→ **Your goal**: Exactly reproduce the lines from the top of the entries below through the line containing "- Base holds", with both ends included.

→ **Material provided**:
◇ ◇ ◇ ◇ ◇
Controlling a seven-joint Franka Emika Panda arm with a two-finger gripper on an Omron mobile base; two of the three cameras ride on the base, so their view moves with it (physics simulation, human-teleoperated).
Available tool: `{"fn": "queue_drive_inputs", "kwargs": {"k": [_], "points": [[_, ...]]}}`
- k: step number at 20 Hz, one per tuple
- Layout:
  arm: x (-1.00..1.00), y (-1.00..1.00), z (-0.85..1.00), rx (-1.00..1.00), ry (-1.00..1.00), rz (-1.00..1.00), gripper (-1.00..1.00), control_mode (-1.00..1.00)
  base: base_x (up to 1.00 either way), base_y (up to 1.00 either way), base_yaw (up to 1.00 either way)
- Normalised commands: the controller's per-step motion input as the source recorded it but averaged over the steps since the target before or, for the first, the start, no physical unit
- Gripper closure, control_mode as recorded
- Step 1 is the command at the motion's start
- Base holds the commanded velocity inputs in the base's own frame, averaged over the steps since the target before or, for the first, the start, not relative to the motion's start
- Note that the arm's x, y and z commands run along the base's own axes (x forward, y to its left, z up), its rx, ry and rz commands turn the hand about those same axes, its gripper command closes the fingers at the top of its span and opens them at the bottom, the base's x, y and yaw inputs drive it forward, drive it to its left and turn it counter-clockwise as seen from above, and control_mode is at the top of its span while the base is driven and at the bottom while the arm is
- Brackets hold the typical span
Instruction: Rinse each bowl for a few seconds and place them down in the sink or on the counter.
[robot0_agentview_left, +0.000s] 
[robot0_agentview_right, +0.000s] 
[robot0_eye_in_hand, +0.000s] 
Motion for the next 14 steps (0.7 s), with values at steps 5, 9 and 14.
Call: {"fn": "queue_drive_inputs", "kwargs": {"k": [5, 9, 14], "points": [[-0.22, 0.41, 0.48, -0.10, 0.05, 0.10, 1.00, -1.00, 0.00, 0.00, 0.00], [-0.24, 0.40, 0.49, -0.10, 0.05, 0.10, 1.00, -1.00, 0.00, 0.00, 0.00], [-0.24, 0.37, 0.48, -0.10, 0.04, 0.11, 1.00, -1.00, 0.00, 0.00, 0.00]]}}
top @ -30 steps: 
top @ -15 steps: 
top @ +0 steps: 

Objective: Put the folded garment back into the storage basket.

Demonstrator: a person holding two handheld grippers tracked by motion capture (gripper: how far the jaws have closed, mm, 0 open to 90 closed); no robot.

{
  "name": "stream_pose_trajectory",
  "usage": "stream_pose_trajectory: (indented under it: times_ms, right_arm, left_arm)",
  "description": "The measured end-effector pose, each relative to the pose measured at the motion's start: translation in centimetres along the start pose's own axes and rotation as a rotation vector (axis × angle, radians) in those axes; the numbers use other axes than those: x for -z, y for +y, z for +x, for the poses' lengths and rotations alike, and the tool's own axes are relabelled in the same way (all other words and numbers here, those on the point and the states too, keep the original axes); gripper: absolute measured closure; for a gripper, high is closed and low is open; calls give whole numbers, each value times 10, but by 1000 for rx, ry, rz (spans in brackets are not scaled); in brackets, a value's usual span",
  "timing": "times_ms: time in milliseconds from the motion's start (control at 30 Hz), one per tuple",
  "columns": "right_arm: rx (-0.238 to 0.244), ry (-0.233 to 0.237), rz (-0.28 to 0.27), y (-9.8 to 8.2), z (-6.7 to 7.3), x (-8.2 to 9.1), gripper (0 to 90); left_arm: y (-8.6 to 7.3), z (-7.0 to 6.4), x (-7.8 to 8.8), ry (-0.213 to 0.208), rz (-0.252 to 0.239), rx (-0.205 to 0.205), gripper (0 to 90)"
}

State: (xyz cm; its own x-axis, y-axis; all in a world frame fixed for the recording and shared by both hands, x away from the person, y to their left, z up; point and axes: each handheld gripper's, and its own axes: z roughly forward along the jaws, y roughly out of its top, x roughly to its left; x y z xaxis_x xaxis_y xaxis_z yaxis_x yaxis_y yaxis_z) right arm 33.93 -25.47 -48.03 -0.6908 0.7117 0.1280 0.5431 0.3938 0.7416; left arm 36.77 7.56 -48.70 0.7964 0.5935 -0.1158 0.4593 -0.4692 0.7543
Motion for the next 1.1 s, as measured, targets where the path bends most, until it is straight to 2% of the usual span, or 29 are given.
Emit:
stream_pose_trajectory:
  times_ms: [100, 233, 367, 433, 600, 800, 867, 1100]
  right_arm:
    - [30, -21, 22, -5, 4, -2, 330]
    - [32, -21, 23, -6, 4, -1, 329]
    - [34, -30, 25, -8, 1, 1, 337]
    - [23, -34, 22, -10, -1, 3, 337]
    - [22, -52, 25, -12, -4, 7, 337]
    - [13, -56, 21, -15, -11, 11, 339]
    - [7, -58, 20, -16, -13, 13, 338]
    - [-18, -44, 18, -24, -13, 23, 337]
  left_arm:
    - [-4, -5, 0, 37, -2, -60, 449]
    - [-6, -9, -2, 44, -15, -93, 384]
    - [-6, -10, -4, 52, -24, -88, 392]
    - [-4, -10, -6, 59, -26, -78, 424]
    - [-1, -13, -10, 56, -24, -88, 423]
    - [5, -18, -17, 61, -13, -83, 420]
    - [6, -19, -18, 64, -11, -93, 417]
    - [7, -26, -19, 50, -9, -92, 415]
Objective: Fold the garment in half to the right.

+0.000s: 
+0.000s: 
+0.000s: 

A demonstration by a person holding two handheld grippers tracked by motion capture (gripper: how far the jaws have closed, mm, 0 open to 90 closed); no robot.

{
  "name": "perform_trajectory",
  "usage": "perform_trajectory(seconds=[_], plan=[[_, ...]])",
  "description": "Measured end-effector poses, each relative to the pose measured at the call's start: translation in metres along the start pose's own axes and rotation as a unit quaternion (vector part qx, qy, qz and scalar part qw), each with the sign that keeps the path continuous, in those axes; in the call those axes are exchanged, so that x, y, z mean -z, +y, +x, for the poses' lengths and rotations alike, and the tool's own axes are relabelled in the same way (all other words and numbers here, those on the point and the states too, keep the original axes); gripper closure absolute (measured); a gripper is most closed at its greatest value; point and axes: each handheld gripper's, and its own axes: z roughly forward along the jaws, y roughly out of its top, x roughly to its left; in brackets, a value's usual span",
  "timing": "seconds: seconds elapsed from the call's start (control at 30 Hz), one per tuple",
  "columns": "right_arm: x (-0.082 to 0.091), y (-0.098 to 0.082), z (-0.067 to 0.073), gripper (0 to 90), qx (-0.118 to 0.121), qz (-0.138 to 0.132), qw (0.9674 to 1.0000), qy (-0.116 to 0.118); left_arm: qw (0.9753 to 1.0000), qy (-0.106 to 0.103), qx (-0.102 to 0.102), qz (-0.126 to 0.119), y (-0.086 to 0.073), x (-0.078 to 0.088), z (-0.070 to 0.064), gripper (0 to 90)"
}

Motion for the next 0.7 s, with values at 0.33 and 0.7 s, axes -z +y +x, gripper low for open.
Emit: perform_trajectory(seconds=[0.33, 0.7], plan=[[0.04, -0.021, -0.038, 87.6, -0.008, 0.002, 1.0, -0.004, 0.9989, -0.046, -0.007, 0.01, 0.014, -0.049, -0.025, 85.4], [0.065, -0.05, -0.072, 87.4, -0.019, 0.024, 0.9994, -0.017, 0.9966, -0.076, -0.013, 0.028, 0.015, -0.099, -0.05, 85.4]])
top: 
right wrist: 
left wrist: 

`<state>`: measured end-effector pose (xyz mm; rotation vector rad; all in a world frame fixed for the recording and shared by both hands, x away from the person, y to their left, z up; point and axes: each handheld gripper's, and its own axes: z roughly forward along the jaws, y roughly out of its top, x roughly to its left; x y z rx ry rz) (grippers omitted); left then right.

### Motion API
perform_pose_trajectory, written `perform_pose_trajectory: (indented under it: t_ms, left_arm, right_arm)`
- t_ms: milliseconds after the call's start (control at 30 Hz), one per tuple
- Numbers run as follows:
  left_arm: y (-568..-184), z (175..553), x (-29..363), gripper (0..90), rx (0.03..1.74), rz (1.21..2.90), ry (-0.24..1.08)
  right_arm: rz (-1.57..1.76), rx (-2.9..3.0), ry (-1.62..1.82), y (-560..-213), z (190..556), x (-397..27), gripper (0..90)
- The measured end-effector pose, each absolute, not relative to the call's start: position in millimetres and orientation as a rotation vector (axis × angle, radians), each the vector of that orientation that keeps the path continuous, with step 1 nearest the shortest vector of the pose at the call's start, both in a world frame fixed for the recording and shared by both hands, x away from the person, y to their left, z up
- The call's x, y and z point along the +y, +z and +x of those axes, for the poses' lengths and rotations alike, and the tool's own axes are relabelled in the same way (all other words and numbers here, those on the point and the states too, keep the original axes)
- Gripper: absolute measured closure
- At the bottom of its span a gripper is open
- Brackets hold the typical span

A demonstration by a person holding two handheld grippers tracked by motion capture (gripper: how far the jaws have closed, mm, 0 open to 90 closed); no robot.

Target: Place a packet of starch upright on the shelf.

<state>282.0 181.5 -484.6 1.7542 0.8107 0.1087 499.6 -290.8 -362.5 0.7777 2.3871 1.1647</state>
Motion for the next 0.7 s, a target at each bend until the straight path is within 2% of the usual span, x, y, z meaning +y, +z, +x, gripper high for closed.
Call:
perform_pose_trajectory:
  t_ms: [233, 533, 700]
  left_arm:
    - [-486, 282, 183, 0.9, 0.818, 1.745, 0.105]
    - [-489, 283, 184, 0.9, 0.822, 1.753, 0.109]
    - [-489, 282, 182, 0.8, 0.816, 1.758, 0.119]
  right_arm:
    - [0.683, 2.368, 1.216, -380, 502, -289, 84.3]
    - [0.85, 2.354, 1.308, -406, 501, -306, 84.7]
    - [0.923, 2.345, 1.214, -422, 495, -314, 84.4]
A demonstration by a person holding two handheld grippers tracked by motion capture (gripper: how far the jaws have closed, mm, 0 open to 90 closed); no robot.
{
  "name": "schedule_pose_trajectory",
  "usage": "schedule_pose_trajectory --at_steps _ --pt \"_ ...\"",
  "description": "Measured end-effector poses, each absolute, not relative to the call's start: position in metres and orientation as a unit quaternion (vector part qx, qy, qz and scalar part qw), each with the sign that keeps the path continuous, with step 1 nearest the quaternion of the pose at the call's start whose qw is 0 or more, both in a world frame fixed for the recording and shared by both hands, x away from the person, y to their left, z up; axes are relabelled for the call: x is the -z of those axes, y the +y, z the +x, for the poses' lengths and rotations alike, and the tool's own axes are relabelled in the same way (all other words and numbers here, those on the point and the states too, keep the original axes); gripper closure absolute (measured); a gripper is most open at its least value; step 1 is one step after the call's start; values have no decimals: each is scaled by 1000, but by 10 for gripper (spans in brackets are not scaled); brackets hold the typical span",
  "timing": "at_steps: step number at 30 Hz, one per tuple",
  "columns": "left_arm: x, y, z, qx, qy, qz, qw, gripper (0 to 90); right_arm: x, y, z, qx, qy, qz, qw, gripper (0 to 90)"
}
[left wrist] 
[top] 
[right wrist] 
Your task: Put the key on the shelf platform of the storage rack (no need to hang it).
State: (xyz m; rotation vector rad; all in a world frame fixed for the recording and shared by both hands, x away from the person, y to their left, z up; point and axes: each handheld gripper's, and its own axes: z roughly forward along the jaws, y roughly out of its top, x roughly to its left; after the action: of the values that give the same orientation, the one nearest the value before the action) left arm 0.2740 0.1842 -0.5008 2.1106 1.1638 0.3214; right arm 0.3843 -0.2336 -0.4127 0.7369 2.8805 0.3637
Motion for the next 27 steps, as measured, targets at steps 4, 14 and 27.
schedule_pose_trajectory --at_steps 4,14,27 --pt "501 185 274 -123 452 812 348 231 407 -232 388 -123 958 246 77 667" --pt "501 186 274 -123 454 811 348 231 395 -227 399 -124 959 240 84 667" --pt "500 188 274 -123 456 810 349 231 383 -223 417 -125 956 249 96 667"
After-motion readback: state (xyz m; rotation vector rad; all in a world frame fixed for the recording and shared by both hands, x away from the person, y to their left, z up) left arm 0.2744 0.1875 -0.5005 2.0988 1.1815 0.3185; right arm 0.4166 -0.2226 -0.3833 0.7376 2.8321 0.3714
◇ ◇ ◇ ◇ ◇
→ **Solved problem**:
Controlling a seven-joint Franka Emika Panda arm with a two-finger gripper on an Omron mobile base; two of the three cameras ride on the base, so their view moves with it (physics simulation, human-teleoperated).
Available tool: `{"fn": "queue_drive_inputs", "kwargs": {"k": [_], "points": [[_, ...]]}}`
- k: step number at 20 Hz, one per tuple
- Layout:
  arm: x (-1.00..1.00), y (-1.00..1.00), z (-0.85..1.00), rx (-1.00..1.00), ry (-1.00..1.00), rz (-1.00..1.00), gripper (-1.00..1.00), control_mode (-1.00..1.00)
  base: base_x (up to 1.00 either way), base_y (up to 1.00 either way), base_yaw (up to 1.00 either way)
- Normalised commands: the controller's per-step motion input as the source recorded it but averaged over the steps since the target before or, for the first, the start, no physical unit
- Gripper closure, control_mode as recorded
- Step 1 is the command at the motion's start
- Base holds the commanded velocity inputs in the base's own frame, averaged over the steps since the target before or, for the first, the start, not relative to the motion's start

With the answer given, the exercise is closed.